Tuesday, December 05, 2006

Stages

I recently received this in an email. And I quote:

About the time our original 13 states adopted their new constitution, in 1787, Alexander Tyler, a Scottish history professor at the University of Edinburgh, had this to say about the fall of the Athenian Republic some 2,000 years prior:

A democracy is always temporary in nature; it simply cannot exist as a permanent form of government. A democracy will continue to exist up until the time that voters discover that they can vote themselves generous gifts from the public treasury. From that moment on, the majority always votes for the candidates who promise the most benefits from the public treasury, with the result that every democracy will finally collapse due to loose fiscal policy, which is always followed by a dictatorship."

The average age of the worlds greatest civilizations from the beginning of history, has been about 200 years. During those 200 years, these nations always progressed through the
following sequence:

1. From bondage to spiritual faith;
2. From spiritual faith to great courage
3. From courage to liberty
4. From liberty to abundance
5. From abundance to complacency
6. From complacency to apathy
7. From apathy to dependence
8. From dependence back into bondage

End of quote.

It appears that we are in stage 6. We don't care about anything. Actually, many of us do care about many things--important things, at that--but we are becoming a nation who would rather live a life in bondage than sacrifice for future generations. We (myself included) have become so complacent that we forget how our complacency was afforded. We have placed convenience over conscience. A long, easy life is valued more than a short, purpose-filled life. And I probably can't even fathom the sacrifice required from generations before me, from people from stages 1 and 2, to allow me to sit at this table in this coffeehouse and type this.

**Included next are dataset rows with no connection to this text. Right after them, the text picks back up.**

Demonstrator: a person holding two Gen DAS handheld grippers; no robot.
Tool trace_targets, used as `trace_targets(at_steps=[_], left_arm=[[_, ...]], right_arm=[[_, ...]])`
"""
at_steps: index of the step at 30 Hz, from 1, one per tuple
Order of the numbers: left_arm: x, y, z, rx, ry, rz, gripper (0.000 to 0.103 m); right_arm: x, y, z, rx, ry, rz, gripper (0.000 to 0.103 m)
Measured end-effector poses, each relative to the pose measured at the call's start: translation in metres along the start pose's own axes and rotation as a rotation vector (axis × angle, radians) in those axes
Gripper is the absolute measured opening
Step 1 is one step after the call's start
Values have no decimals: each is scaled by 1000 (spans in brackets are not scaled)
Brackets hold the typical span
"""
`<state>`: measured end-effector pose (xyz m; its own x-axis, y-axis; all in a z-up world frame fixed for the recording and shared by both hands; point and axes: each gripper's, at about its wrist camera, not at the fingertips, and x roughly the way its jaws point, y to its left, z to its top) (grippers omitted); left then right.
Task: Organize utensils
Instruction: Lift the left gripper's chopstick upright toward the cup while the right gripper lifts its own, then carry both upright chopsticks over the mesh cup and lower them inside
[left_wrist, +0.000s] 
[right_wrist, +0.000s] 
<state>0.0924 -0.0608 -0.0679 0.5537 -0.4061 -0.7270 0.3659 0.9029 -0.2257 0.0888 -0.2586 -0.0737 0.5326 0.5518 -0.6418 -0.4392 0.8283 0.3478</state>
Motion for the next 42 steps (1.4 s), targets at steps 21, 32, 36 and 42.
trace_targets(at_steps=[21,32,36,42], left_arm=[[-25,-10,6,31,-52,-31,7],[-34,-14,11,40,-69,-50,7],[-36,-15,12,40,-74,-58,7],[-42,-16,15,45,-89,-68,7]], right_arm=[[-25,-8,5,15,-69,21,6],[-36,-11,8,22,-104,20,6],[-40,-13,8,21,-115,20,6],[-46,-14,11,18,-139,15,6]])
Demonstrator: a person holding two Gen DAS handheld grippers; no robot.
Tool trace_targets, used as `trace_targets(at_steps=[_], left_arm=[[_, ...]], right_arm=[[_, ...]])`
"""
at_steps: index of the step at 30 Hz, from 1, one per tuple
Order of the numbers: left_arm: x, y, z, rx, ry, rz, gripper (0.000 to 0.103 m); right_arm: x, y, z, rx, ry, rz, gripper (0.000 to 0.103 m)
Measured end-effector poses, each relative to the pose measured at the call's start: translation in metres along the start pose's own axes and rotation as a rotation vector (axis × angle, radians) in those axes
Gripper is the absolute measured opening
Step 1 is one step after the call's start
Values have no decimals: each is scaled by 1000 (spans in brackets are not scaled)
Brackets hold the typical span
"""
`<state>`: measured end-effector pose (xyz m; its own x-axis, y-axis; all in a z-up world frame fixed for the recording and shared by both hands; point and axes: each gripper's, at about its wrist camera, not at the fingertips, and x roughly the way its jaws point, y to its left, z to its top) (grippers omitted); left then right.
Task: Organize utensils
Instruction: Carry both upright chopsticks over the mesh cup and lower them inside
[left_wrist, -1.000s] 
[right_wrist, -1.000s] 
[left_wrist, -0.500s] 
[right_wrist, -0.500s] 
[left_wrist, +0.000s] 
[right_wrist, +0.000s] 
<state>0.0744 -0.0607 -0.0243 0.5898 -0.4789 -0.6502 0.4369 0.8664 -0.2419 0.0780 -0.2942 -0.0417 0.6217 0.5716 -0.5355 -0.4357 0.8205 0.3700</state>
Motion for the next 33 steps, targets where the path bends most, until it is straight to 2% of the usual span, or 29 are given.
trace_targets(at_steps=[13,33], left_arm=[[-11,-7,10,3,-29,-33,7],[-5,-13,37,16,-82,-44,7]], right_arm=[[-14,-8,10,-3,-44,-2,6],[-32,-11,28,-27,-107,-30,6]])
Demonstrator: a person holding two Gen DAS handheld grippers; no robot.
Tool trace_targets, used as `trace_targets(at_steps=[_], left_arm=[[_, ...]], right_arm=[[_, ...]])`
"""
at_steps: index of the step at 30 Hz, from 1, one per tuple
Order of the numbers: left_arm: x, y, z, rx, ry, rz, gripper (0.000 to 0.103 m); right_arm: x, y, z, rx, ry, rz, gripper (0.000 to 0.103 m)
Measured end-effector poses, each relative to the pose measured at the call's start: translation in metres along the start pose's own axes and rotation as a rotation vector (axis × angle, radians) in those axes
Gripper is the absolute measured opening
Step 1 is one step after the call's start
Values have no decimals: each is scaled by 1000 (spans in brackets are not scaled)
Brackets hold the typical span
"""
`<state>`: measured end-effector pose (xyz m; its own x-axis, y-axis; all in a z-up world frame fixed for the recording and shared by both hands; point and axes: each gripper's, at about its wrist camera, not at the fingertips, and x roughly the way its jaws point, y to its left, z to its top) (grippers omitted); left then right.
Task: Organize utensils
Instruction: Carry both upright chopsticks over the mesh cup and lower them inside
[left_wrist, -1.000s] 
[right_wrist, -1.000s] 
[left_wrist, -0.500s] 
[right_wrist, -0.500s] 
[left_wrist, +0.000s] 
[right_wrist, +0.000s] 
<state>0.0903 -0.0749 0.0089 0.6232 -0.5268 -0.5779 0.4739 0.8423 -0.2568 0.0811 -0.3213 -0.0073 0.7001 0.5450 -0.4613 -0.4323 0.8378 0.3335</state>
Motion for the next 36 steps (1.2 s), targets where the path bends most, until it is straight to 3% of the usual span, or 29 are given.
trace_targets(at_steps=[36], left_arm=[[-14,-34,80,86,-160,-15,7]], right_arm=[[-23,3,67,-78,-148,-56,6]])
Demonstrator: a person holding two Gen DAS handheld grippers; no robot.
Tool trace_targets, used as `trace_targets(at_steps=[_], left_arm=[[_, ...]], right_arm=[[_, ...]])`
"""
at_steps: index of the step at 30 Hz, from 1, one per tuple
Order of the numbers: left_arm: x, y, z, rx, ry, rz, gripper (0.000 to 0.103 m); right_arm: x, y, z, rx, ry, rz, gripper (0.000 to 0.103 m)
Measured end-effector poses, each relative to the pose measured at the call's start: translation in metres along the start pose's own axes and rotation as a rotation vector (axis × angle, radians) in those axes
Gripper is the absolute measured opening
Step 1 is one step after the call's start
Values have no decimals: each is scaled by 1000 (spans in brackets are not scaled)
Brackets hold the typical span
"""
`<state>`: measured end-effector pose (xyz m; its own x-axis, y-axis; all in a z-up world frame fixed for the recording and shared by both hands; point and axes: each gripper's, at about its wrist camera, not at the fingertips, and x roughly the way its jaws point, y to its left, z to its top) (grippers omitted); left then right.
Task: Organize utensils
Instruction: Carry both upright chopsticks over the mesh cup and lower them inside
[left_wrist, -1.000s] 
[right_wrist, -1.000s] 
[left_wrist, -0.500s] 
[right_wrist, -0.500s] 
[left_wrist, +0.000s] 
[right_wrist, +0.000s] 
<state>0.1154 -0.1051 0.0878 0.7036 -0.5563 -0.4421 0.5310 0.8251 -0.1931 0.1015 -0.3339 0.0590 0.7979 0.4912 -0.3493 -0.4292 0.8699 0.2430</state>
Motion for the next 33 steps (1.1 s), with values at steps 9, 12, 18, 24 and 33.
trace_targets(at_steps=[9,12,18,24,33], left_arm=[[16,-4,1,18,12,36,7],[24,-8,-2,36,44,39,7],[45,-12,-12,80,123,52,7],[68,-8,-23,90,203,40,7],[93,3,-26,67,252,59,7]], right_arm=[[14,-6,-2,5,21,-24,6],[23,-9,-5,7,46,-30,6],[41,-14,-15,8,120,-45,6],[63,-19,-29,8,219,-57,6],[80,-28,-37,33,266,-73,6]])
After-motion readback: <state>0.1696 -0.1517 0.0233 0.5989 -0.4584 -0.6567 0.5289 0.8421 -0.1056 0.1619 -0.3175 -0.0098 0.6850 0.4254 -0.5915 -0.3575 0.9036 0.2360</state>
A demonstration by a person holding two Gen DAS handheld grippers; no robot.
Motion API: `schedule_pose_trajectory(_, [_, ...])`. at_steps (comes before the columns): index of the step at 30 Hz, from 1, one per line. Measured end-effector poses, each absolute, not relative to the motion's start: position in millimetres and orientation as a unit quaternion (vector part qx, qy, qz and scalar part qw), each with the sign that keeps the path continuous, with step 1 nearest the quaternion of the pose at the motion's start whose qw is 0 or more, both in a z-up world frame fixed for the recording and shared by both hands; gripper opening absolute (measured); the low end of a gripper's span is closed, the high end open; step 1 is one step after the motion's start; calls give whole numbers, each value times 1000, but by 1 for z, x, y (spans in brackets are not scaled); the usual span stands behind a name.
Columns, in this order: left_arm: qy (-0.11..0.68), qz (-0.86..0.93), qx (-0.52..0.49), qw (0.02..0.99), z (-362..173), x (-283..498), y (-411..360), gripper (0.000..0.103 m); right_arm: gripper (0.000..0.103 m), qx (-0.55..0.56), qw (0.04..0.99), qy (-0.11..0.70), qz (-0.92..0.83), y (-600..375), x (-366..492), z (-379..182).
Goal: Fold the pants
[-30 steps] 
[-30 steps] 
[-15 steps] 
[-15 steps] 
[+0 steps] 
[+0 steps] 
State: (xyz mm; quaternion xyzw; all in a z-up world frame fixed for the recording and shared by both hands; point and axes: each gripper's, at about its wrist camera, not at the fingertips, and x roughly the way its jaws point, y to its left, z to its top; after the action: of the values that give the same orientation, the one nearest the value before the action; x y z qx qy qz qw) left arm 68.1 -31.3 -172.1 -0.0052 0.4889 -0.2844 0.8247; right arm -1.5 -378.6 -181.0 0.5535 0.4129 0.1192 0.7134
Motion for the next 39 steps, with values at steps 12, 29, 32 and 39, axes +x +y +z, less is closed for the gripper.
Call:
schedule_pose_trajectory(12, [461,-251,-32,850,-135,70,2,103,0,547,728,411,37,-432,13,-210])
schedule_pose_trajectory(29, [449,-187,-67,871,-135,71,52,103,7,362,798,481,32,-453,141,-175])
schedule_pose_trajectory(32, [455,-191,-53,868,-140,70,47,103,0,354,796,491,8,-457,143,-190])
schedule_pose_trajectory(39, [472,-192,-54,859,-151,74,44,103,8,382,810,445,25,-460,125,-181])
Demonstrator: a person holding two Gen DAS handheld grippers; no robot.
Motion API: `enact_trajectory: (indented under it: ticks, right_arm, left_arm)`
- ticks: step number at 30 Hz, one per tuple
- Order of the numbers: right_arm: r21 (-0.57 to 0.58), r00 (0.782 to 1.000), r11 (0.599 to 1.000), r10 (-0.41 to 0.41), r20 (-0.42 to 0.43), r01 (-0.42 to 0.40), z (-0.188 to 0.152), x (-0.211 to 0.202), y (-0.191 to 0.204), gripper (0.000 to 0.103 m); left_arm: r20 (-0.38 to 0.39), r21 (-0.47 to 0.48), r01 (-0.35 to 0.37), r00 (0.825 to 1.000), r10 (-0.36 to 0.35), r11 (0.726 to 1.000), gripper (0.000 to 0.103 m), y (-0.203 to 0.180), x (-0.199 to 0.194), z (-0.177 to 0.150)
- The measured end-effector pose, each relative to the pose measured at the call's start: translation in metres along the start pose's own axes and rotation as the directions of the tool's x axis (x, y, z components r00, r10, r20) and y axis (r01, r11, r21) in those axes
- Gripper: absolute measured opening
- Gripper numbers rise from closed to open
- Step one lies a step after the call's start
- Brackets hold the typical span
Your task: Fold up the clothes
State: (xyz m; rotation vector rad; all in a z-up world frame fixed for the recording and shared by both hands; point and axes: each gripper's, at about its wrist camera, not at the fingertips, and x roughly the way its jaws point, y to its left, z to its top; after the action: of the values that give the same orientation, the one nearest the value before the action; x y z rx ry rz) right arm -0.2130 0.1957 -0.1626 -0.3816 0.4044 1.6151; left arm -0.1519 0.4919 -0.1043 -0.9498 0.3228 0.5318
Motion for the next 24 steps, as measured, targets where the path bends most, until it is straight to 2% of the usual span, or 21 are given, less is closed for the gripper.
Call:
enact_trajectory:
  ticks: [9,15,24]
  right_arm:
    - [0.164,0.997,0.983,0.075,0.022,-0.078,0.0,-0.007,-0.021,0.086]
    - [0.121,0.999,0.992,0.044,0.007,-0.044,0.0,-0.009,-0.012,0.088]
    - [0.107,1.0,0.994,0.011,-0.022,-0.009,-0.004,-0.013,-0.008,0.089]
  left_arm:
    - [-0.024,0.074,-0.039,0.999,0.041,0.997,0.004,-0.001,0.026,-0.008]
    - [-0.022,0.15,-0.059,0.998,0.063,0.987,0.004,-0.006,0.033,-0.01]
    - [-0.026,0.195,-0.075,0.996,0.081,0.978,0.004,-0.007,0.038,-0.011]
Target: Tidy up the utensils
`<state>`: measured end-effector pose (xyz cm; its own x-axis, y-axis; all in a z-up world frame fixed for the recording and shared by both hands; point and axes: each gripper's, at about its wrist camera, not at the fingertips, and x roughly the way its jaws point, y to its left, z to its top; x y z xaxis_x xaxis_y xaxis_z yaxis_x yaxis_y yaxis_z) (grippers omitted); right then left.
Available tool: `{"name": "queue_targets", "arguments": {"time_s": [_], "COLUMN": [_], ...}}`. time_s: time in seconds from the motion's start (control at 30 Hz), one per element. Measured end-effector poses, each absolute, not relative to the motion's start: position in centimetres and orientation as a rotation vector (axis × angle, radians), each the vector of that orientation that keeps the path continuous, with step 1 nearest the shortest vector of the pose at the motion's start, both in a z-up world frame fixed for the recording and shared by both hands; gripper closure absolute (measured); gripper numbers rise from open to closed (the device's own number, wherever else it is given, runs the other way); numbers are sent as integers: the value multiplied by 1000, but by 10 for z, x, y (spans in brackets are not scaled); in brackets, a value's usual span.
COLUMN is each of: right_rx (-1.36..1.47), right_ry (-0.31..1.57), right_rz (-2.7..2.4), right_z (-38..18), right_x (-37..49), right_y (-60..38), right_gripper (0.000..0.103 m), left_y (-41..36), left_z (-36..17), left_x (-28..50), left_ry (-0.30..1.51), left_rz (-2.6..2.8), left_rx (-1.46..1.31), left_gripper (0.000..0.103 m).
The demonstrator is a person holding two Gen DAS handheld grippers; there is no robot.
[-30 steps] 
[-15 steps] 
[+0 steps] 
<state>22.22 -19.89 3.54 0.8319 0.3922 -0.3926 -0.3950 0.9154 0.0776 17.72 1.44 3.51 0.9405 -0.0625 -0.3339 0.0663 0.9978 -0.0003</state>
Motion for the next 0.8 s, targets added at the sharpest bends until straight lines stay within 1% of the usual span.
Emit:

Proverbs 12:28--"In the way of righteousness there is life; along that path is immortality."

3 Comments:

At 6:14 AM, Blogger Aubrey said...

HUH. Thanks! Wow! I'm sad now! I think it is more than just the characteristics of complacency though..... we might very well be EXTREMELY different people from our ancestors. And those stages might have more to do with it than one might think!

 
At 2:09 PM, Blogger Chris & Alicia said...

Yeah--we are extremely different. The question is 1) how we can we become like our ancestors (in certain respects) and 2) whether we have the courage to do so. I tend to think that we would rather sit back and blame our circumstances, as if we are altogether controlled by them, than make the sacrifices necessary to change. I think these sacrifices are greater than we imagine. I think the courage, as stated in stages 2 and 3, is indeed "great" courage.

 
At 3:26 PM, Blogger itchie said...

The interesting thing about the recent financial crisis is not that be had a 700 billion dollar bail out but that the public cared enough to tell the Administration and Congress that we do not believe or trust them. Maybe we are turning the page in this democracy to a new stage. Most of Congress doesn't seem concerned that they are not trusted.